Zauner was born in Seoul and in Crying In H Mart chronicles her experiences as a half-Korean woman in the United States (she is estranged from her American father). Both it and Jubilee arrive at a fraught moment, with hate crime against Asian-Americans on the rise.
In March, six women of Asian descent were killed along with two non-Asians in a shooting at a spa in Atlanta. And then there is the nativism and hysteria flowing from Covid, dubbed the “China flu” by Donald Trump. In all, hate crimes against Asian-Americans and Asians are estimated to have risen 164 per cent through the first quarter of 2021.
“A lot of it mirrors what happened post 9-11 with Islamophobia,” says Zauner. “Many countries, not just the US, have this compulsion to ‘other’ minorities and blame them for circumstances outside their control. It’s an easy way to shirk a greater responsibility to a much more complicated issue. That’s what is happening right now. And it’s heartbreaking.”

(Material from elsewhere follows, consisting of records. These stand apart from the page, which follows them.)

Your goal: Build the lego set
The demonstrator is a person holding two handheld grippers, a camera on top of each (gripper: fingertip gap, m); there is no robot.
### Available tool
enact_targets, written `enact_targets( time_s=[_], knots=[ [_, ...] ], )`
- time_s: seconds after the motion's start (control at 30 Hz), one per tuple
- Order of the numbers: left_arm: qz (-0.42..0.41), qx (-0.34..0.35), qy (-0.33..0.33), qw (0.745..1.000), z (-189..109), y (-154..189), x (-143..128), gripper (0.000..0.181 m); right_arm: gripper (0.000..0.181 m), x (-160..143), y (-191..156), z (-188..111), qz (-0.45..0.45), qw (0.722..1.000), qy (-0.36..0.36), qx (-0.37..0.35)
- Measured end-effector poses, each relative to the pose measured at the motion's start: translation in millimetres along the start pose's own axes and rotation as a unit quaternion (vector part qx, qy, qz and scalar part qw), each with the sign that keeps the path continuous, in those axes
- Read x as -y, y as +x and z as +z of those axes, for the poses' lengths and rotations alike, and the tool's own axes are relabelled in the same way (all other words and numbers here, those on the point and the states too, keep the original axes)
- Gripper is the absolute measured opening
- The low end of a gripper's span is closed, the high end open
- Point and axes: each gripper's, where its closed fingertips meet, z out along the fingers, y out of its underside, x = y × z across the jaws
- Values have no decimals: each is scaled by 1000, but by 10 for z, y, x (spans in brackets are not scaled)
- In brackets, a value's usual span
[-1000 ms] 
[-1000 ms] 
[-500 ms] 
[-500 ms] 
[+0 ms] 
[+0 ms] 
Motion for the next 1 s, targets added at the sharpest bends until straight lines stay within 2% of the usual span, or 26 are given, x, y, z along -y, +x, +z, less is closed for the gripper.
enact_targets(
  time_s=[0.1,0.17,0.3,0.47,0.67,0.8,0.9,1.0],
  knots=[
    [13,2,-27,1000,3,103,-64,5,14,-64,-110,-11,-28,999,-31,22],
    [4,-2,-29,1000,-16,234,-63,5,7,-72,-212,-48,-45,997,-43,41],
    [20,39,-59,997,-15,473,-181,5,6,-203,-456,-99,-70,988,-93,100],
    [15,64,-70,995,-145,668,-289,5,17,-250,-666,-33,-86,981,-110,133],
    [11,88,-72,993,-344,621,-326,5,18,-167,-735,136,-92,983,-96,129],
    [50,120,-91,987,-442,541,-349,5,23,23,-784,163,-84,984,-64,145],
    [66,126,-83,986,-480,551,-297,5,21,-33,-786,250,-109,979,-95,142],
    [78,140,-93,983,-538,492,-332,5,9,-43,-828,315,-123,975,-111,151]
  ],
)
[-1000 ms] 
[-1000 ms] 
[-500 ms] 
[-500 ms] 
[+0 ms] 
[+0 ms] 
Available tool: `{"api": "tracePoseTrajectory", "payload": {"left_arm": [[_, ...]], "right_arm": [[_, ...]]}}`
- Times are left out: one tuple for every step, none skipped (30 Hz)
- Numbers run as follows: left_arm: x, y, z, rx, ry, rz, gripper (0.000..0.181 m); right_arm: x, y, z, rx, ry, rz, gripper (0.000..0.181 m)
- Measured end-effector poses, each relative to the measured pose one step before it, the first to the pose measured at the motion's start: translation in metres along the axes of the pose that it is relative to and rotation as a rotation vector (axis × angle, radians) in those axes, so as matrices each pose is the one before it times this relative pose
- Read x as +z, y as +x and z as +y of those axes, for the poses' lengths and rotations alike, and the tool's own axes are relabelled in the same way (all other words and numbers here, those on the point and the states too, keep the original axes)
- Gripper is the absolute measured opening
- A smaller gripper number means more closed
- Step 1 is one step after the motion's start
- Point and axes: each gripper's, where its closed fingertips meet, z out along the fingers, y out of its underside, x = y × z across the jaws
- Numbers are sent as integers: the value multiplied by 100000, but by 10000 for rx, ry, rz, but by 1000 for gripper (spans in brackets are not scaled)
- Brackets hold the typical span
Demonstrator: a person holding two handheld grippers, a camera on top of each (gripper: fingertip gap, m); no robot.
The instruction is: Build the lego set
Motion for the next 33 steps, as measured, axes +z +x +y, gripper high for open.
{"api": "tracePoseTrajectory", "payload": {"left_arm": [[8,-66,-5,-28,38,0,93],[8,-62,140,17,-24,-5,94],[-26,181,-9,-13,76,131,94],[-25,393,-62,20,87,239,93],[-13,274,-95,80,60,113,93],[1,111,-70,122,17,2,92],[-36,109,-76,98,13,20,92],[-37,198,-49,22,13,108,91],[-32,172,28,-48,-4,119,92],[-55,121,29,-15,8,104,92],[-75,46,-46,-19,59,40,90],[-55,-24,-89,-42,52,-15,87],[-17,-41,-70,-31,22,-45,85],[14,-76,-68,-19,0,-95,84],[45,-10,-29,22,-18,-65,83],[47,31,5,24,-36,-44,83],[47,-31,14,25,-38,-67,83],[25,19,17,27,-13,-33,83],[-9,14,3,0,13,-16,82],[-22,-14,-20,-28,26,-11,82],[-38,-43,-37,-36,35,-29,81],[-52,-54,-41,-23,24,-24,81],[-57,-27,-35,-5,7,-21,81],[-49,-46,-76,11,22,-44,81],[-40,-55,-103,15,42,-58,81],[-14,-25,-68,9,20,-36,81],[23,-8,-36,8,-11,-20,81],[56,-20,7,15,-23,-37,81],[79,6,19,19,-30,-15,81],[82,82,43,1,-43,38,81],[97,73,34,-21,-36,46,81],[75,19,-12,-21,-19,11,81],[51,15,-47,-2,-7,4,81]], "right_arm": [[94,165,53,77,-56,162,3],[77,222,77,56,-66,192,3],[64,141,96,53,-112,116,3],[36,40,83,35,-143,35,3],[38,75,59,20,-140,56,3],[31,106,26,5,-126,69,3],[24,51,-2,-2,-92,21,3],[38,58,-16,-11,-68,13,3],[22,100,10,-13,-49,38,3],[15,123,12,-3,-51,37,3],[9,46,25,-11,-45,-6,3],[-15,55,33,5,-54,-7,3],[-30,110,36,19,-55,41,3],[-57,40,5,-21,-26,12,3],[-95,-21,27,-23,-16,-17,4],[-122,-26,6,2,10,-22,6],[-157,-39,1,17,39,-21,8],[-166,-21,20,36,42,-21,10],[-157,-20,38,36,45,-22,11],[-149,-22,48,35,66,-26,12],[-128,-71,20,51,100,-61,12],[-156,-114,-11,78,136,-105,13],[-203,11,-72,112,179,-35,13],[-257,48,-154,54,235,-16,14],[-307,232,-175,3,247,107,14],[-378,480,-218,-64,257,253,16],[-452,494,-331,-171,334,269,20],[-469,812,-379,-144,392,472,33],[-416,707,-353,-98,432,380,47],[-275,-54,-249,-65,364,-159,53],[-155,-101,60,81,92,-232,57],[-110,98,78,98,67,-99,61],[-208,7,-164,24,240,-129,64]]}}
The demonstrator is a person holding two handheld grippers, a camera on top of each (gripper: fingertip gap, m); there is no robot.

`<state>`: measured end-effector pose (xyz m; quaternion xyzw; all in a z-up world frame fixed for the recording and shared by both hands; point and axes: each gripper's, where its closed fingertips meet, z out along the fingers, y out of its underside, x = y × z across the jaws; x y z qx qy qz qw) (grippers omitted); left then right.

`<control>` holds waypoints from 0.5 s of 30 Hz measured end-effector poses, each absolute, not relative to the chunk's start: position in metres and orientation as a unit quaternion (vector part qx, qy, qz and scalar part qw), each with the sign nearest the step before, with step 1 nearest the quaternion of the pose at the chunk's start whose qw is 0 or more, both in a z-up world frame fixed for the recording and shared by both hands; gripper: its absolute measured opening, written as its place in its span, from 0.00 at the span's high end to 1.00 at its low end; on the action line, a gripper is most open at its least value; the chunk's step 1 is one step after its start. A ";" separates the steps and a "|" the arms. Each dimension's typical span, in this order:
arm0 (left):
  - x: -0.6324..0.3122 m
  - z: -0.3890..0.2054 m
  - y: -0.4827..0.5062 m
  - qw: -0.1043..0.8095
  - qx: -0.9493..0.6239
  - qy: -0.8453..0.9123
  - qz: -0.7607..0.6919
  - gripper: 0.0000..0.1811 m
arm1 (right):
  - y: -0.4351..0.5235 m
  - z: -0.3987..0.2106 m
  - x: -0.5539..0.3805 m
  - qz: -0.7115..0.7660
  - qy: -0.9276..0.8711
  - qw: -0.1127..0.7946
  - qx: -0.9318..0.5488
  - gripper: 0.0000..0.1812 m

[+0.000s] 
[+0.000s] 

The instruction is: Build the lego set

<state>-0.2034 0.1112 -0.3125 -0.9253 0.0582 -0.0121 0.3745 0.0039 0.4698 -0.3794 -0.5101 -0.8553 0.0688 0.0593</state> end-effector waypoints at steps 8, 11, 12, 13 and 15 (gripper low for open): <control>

That said, perhaps there are grounds for optimism. BTS, from Seoul, are the world’s biggest pop band. Would it have been plausible for a group from the Far East to have achieved such popularity in the West even 20 years ago? Possibly not.
“Yeah, it’s a strange time,” agrees Zauner. “The mass shooting happened in Atlanta just after Minari, this Korean-American film, was nominated for all these Academy Awards. There’s this real whiplash and a real divide between what’s happening in reality and what’s happening in media and art.”
Advertisement
Is reality gas-lighting her? In the arts, Asians and Asian-Americans are, as she says, achieving massive success. Yet out in the world, old prejudices endure.
“It’s the first time in my life I’ve struggled with understanding how important art is. Sometimes, it feels absolutely essential. And sometimes it feels completely inessential to the reality of what is happening. Hopefully, reality begins to catch up with what is happening in the arts.”